Non schierarsi non è grave, è grave non pensare

Caro Carlo Silini, sono afflitta da una strana malattia: non riesco a schierarmi. Non mi mancano certo le idee. Ho opinioni che so sostenere e riesco anche a cambiare, ma mi viene il mal di pancia quando qualcuno si sente autorizzato a dare giudizi pubblicamente su un fatto accaduto, a nome di un gruppo che frequento (culturale, sportivo, virtuale o... della briscola) senza chiedermi cosa penso. In politica soffro del dubbio gaberiano «destra-sinistra»: mi viene un irrefrenabile prurito quando mi bollano «di sinistra» perché credo nell’integrazione dei rifugiati e ho improvvisi capogiri da attaccarmi ai muri se mi ritengono «di destra», visto che sono a favore dell’esercito svizzero. Eppure apprezzo chi s’impegna per la cosa pubblica; ci vuole energia e amore per il prossimo, ma mi trillano fastidiosamente orecchie e meningi, con acufeni insopportabili, quando sento certi personaggi che parlano agli elettori credendosi il centro del mondo. Mi viene l’impeto rabbioso di spegnere il loro microfono e gridare a tutti che insomma... «il centro del mondo sono io». Cosa dici, c’è una cura?

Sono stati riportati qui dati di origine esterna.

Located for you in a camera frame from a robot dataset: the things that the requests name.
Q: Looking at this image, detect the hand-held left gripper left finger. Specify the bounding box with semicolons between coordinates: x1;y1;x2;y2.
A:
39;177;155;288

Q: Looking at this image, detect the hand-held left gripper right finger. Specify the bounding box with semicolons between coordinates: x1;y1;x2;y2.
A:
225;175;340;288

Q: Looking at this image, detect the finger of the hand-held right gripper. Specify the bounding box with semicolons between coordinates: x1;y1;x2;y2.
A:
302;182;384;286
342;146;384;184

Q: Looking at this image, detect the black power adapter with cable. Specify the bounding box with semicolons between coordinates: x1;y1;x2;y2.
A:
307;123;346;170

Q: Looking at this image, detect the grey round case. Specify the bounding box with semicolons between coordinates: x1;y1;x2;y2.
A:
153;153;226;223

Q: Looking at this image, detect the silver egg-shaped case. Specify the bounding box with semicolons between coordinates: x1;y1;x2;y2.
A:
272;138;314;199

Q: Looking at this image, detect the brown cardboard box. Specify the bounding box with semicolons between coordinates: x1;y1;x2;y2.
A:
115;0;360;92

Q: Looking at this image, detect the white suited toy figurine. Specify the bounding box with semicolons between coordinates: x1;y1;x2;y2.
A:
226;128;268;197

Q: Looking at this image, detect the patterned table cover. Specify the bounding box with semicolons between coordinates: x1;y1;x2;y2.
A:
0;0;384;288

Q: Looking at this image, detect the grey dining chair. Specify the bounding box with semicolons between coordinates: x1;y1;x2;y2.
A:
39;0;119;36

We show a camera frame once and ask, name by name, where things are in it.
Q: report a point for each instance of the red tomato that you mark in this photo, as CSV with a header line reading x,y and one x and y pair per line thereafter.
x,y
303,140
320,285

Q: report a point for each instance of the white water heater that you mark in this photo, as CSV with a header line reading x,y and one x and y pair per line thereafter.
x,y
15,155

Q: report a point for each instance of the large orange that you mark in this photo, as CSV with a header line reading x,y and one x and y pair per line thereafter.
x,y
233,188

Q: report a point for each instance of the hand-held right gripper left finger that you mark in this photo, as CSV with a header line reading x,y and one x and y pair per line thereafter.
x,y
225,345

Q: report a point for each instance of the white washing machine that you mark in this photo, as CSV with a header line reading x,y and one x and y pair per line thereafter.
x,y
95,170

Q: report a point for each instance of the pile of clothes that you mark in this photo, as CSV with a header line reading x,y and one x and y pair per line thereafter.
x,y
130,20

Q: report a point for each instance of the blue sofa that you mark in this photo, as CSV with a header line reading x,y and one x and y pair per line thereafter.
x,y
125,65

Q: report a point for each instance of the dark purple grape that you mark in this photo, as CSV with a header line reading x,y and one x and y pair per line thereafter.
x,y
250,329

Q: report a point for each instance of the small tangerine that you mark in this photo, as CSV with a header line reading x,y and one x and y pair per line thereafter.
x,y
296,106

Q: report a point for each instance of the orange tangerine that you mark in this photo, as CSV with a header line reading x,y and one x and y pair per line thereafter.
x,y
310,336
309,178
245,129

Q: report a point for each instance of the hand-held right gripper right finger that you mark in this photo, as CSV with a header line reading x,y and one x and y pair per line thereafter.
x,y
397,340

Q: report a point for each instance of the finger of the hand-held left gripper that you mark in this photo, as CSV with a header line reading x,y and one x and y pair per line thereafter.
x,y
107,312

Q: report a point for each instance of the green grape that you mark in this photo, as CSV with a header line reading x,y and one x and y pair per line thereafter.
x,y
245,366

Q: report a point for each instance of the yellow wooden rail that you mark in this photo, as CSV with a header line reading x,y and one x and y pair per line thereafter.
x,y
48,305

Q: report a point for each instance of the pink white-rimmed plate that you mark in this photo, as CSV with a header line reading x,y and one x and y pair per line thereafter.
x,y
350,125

Silvia Bello Molteni, Cureglia
La risposta
Cara Silvia Bello Molteni, ma davvero quella che descrivi è una malattia? Dante (scusa se è poco), nell’XI canto dell’Inferno, scriveva «non men che saver, dubbiar m’aggrada», e nel IV del Paradiso «Nasce per quello, a guisa di rampollo,/ a piè del vero il dubbio; ed è natura/ ch’al sommo pinge noi di collo in collo», che significa, più o meno, che dal dubbio nasce il naturale desiderio di trovare la verità. Il dubbio è la palestra del pensiero, il «luogo» dove si mette alla prova la mente quando le si chiede di risolvere un problema e lei comincia a elaborare una gamma di soluzioni diverse, le testa, le soppesa, le seleziona e le scarta fino a quando non ne trova una che la convinca. Questa, poi, magari non sarà «la» verità, ma sarà senz’altro il tentativo più onesto e serio di raggiungerla con gli strumenti che possediamo, senza lasciare che qualcuno la preconfezioni per noi. Fino a quando il dubbio non ha compiuto la sua missione demolitrice delle certezze che – ragionando e dubitando, appunto – appaiono prive di un reale fondamento, non ha alcun senso schierarsi. Amo, quindi, il dubbio metodico che prepara con rigore la strada verso la verità. Proprio per questo non ci si può schierare sempre e su tutto: perché per superare la palestra dei dubbi ci vuole tempo e fatica. Così, a volte, non ci si schiera perché il proprio cammino di ricerca non è ancora finito, e non per paura di prendere posizione.
Ciò detto, non amo lo smantellamento automatico di qualsiasi dato acquisito, il dubbio che paralizza il cammino della comprensione invece di rafforzarlo, come dovrebbe essere. Il dubbio serve per selezionare l’idea migliore, non per sabotarla. Non è grave non riuscire a schierarsi, è grave non pensare con la propria testa. Perciò stai tranquilla, cara Silvia, nel tuo oscillare tra idee di destra e di sinistra non sei affatto smarrita: stai solo seguendo la tua stella interiore.